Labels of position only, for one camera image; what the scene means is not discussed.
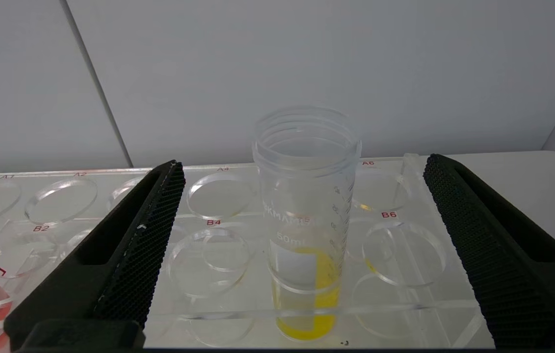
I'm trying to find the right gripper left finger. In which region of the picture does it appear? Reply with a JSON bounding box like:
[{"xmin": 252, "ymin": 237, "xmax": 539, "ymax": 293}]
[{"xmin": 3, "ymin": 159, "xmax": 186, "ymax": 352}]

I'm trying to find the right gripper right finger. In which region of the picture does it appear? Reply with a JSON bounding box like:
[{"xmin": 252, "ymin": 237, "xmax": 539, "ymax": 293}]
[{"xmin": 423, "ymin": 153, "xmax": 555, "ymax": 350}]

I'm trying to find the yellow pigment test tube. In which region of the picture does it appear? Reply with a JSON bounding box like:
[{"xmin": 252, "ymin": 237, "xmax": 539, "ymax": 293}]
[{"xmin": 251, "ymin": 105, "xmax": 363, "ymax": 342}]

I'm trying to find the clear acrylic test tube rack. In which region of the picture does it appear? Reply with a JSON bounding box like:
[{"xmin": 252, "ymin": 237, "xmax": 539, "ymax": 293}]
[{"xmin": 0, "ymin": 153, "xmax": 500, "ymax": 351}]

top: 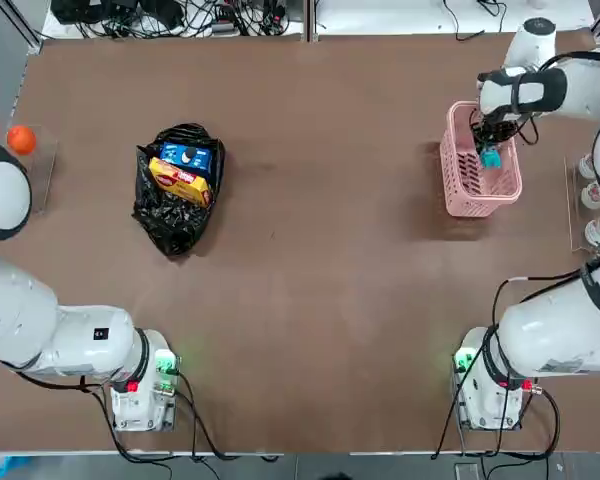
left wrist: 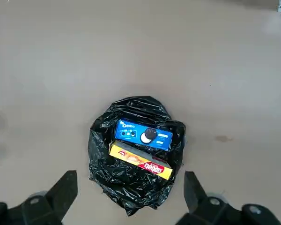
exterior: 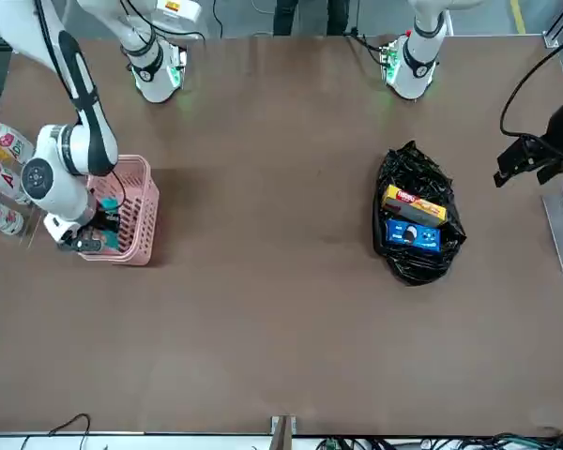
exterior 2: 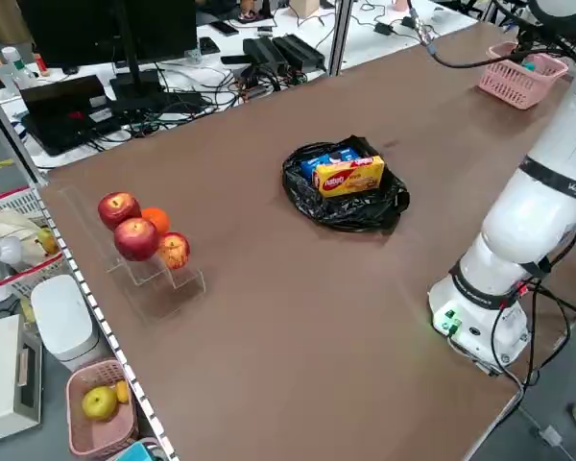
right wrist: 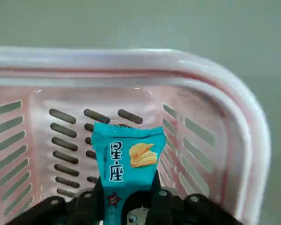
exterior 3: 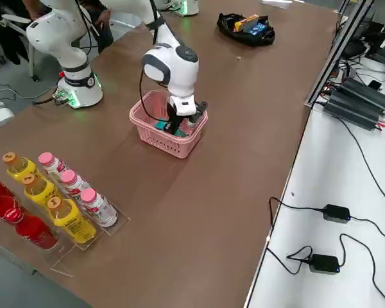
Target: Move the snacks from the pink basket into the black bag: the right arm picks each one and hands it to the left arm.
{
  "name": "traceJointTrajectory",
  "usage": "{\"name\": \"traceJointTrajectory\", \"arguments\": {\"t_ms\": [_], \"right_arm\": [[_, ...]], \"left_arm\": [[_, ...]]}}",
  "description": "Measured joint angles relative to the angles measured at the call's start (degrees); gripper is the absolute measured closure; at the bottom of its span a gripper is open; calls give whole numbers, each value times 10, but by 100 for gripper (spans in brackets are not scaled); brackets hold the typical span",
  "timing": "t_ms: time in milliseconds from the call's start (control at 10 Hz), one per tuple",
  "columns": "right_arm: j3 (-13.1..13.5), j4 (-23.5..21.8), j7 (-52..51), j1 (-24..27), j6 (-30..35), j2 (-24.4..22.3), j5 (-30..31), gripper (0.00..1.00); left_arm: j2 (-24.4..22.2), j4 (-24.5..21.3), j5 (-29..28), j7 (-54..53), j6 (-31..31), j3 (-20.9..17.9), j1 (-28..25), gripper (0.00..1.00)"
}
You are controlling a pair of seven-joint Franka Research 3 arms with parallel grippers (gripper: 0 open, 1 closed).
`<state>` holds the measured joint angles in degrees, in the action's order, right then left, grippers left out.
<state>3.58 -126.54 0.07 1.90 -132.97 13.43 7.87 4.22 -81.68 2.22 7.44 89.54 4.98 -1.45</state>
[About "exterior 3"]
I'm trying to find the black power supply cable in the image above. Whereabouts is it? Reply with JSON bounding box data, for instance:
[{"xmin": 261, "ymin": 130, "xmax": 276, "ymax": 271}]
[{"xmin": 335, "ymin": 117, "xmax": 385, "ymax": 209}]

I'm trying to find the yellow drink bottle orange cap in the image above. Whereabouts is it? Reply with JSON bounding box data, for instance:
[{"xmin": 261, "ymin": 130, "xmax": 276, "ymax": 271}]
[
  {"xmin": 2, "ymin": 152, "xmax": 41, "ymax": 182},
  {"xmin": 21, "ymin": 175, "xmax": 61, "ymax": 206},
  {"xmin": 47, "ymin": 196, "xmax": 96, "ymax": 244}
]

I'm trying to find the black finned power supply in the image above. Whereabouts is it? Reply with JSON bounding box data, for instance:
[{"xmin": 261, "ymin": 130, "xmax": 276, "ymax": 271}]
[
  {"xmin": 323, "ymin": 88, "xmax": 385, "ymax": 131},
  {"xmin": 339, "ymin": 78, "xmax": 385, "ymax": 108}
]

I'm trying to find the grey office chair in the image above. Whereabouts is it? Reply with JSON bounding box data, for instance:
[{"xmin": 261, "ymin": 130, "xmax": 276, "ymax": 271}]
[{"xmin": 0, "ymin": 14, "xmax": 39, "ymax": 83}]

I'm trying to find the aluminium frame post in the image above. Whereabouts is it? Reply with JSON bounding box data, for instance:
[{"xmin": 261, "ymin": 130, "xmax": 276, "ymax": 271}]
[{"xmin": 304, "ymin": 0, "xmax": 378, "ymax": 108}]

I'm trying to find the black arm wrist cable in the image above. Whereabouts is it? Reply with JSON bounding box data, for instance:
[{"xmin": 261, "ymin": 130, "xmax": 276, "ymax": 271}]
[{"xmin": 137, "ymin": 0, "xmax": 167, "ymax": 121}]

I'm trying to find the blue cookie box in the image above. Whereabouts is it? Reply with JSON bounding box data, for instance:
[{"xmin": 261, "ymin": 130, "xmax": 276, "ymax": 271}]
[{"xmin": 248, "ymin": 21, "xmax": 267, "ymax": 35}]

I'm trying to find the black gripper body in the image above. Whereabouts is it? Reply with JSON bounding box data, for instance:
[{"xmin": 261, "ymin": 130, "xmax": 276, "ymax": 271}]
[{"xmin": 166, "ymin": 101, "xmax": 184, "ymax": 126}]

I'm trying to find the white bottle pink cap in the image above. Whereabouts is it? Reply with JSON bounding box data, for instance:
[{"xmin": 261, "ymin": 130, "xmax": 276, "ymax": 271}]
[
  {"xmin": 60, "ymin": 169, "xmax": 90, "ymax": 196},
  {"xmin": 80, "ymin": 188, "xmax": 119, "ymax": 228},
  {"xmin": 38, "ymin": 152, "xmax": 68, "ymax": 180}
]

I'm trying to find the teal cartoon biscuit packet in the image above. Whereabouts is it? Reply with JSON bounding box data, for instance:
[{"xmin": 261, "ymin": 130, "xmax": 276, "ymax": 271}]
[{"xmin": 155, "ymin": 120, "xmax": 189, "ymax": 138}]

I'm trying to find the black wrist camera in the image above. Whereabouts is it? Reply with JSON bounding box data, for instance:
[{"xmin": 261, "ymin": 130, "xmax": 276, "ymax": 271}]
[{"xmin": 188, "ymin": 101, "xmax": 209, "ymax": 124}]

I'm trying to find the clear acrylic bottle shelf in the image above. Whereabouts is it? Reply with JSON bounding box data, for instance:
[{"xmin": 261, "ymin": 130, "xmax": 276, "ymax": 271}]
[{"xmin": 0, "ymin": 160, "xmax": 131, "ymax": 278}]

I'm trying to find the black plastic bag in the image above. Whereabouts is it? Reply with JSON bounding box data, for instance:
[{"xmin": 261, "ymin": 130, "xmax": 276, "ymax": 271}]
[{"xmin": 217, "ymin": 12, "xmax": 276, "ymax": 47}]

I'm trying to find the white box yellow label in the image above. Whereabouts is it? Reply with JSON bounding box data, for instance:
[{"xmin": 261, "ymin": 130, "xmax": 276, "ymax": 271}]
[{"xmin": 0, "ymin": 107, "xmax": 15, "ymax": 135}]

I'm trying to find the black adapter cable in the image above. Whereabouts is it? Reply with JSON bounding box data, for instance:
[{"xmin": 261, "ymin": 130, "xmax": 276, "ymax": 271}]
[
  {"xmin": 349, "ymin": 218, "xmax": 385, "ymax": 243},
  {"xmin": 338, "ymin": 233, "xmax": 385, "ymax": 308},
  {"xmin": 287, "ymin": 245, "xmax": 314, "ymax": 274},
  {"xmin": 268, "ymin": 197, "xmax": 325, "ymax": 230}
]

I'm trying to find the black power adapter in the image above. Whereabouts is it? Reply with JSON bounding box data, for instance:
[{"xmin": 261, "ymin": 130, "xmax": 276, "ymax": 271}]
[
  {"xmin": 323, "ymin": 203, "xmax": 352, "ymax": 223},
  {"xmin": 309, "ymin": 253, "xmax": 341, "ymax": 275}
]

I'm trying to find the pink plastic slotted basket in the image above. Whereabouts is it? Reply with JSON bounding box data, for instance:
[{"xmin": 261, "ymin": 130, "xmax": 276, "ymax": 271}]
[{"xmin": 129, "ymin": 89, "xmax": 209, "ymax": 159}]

· · ·

Among the entries above, identify all lines with "traceJointTrajectory" and copy them.

  "name": "traceJointTrajectory",
  "usage": "{\"name\": \"traceJointTrajectory\", \"arguments\": {\"t_ms\": [_], \"right_arm\": [[_, ...]], \"left_arm\": [[_, ...]]}}",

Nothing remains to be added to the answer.